EXERCISE DESCRIPTION:
From the listing below, pull out all lines with "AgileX" in them.

SUPPLIED RECORDS:

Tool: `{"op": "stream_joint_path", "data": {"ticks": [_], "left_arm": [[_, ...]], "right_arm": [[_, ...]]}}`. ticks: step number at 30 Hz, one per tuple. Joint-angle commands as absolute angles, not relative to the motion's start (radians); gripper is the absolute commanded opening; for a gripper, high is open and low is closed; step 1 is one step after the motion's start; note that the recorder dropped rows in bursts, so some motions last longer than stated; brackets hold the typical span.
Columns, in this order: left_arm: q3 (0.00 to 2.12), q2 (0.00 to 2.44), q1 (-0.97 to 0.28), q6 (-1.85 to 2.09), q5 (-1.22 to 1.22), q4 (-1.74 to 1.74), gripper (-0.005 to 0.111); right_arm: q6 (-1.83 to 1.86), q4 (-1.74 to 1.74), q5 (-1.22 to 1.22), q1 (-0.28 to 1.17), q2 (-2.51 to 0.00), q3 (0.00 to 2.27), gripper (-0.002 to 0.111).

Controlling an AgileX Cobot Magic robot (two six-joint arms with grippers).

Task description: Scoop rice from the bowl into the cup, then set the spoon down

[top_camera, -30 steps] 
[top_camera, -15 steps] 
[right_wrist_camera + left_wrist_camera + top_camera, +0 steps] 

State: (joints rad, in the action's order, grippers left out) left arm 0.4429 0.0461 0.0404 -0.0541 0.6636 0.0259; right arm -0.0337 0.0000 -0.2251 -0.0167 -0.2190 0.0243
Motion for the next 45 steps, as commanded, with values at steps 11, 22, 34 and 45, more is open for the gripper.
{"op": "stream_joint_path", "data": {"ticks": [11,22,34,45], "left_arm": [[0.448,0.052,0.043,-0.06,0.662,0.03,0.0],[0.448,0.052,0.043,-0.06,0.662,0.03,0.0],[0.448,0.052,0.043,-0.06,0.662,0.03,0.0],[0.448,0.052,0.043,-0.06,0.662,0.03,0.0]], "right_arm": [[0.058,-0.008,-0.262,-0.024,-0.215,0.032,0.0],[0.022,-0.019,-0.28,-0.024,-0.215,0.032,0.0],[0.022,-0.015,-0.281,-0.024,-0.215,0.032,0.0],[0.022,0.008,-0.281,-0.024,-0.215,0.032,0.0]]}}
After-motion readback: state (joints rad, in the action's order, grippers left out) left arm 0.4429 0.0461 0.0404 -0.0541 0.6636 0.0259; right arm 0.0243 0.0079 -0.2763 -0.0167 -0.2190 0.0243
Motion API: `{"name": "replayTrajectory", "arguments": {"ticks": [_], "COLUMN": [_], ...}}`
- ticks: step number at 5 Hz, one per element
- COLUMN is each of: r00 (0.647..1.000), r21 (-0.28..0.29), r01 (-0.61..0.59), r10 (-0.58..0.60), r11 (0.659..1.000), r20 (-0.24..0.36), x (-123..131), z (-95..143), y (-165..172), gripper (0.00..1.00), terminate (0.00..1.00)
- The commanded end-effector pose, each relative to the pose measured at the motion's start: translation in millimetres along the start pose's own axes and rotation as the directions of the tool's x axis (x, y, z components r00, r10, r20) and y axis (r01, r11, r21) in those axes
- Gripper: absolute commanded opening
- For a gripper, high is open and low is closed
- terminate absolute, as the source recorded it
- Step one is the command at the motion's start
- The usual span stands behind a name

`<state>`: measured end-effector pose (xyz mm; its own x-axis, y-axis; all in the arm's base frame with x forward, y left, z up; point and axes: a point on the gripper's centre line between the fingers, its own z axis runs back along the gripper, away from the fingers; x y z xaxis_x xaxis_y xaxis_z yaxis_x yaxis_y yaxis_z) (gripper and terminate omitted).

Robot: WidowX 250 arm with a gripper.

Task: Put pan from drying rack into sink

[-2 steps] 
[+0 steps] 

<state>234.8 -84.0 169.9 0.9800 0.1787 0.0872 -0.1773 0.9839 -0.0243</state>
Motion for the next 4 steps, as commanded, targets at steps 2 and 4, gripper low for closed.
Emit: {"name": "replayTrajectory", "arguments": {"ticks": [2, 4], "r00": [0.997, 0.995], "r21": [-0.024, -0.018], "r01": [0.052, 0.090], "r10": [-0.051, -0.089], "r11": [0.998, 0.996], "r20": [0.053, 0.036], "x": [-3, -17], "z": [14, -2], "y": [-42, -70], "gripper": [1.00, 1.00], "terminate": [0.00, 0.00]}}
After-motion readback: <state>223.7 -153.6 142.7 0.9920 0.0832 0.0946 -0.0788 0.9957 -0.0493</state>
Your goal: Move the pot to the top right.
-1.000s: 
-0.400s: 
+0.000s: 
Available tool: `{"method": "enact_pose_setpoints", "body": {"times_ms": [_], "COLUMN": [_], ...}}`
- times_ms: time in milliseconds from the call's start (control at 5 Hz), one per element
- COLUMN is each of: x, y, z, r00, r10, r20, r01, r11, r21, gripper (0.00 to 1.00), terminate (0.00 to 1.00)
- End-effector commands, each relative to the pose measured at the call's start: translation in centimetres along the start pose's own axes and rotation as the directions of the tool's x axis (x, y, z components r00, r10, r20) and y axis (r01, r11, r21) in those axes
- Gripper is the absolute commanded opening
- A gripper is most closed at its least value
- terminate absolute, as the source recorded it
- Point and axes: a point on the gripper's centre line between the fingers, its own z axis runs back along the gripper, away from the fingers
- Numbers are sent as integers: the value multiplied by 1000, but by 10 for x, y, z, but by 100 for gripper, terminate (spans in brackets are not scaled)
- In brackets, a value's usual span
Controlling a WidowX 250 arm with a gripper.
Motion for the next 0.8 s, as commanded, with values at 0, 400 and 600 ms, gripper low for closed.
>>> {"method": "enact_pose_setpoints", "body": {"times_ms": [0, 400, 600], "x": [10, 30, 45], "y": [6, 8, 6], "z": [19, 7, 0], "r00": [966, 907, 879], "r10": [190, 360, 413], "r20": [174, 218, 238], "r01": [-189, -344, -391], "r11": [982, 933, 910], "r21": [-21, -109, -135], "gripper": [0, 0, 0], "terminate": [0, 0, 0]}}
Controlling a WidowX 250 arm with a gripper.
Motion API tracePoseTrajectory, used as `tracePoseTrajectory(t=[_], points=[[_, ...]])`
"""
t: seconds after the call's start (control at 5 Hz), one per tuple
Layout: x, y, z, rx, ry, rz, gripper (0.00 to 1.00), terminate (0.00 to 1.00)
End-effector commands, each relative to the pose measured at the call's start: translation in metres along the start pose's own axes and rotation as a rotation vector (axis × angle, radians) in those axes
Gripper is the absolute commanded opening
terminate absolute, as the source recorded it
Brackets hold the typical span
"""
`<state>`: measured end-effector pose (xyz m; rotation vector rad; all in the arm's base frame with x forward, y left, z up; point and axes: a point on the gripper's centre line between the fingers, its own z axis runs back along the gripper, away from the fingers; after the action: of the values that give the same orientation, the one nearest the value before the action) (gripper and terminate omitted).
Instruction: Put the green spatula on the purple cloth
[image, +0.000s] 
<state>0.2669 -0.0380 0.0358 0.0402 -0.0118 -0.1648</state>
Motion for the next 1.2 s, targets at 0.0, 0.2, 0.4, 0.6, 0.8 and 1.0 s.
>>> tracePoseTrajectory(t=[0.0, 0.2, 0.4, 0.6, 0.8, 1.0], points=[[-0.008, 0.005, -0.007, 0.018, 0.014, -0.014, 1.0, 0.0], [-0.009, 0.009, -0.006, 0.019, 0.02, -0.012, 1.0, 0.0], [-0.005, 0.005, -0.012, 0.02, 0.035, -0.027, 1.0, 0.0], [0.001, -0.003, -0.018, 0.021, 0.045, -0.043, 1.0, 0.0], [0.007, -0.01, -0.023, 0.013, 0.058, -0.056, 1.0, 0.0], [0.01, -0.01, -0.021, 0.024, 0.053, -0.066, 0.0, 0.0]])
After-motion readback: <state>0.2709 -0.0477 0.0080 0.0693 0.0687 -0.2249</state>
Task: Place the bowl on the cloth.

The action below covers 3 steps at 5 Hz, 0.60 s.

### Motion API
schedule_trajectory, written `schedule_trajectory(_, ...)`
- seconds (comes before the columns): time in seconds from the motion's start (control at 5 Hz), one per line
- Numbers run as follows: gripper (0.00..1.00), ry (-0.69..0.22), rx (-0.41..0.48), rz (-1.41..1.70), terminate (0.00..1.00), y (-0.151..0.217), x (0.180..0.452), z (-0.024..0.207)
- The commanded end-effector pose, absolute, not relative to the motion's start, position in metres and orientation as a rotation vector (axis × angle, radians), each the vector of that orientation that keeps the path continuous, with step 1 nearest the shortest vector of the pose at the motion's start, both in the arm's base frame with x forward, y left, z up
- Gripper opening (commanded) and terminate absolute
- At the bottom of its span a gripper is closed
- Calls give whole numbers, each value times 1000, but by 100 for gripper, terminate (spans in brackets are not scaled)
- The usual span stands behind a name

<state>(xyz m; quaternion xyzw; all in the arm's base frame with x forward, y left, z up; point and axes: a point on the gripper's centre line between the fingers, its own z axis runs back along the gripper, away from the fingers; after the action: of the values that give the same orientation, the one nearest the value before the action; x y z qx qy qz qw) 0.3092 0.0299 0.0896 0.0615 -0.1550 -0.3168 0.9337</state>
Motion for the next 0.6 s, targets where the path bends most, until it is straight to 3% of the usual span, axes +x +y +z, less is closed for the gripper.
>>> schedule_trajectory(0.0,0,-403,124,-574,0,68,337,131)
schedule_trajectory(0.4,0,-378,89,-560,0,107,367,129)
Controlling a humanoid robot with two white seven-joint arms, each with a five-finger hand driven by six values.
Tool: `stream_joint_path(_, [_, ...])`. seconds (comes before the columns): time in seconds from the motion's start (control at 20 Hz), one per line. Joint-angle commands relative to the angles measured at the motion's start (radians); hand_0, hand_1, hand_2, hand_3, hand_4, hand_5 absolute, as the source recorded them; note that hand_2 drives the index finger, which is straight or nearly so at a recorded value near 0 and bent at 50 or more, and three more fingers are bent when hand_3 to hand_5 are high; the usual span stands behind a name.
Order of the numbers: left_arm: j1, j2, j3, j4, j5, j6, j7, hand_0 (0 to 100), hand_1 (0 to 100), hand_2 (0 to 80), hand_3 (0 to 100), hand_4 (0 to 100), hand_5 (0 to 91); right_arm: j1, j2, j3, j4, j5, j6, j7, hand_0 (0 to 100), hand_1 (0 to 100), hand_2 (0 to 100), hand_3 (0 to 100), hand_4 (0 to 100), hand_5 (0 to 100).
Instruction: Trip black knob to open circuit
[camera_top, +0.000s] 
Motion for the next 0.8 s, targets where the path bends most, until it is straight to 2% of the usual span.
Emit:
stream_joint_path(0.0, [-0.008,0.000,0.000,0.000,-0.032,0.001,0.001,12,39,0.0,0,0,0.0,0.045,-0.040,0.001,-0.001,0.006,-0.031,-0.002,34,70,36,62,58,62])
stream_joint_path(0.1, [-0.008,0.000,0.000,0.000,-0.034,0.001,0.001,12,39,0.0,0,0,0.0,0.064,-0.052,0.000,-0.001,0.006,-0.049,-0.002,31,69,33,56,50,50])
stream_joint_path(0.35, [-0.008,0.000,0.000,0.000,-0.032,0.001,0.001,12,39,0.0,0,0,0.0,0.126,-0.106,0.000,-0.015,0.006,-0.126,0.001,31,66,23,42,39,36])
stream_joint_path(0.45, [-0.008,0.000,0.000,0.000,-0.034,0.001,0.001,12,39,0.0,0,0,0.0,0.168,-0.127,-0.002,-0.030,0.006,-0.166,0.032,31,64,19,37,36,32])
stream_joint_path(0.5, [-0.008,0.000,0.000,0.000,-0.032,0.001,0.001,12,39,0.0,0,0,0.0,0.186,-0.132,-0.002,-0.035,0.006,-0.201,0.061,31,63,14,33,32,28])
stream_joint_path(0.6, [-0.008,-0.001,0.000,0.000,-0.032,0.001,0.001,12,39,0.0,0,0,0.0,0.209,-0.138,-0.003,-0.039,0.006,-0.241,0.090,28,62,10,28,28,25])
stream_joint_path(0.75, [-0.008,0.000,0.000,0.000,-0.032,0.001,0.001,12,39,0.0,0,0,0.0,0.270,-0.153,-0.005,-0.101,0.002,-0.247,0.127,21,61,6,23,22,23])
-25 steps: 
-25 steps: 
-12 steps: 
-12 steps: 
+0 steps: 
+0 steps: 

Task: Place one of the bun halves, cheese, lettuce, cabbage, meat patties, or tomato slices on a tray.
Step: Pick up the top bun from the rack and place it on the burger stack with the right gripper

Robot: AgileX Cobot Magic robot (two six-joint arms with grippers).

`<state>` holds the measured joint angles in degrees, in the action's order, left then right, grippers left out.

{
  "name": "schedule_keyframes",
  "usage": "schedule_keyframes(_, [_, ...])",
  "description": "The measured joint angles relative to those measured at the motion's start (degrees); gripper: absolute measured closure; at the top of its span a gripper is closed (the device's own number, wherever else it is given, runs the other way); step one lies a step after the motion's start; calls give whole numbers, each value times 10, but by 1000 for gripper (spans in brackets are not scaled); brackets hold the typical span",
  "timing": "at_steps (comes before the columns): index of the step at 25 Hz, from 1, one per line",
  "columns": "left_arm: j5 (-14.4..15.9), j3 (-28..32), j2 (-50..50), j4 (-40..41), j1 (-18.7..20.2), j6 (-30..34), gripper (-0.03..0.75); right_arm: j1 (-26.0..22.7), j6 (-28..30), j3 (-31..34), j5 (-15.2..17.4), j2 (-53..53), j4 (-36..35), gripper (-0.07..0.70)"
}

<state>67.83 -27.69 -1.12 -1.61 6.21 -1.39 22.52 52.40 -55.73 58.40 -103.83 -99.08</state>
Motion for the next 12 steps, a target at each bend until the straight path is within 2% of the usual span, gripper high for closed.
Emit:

YOUR SOLUTION:
Controlling an AgileX Cobot Magic robot (two six-joint arms with grippers).
Robot: AgileX Cobot Magic robot (two six-joint arms with grippers).

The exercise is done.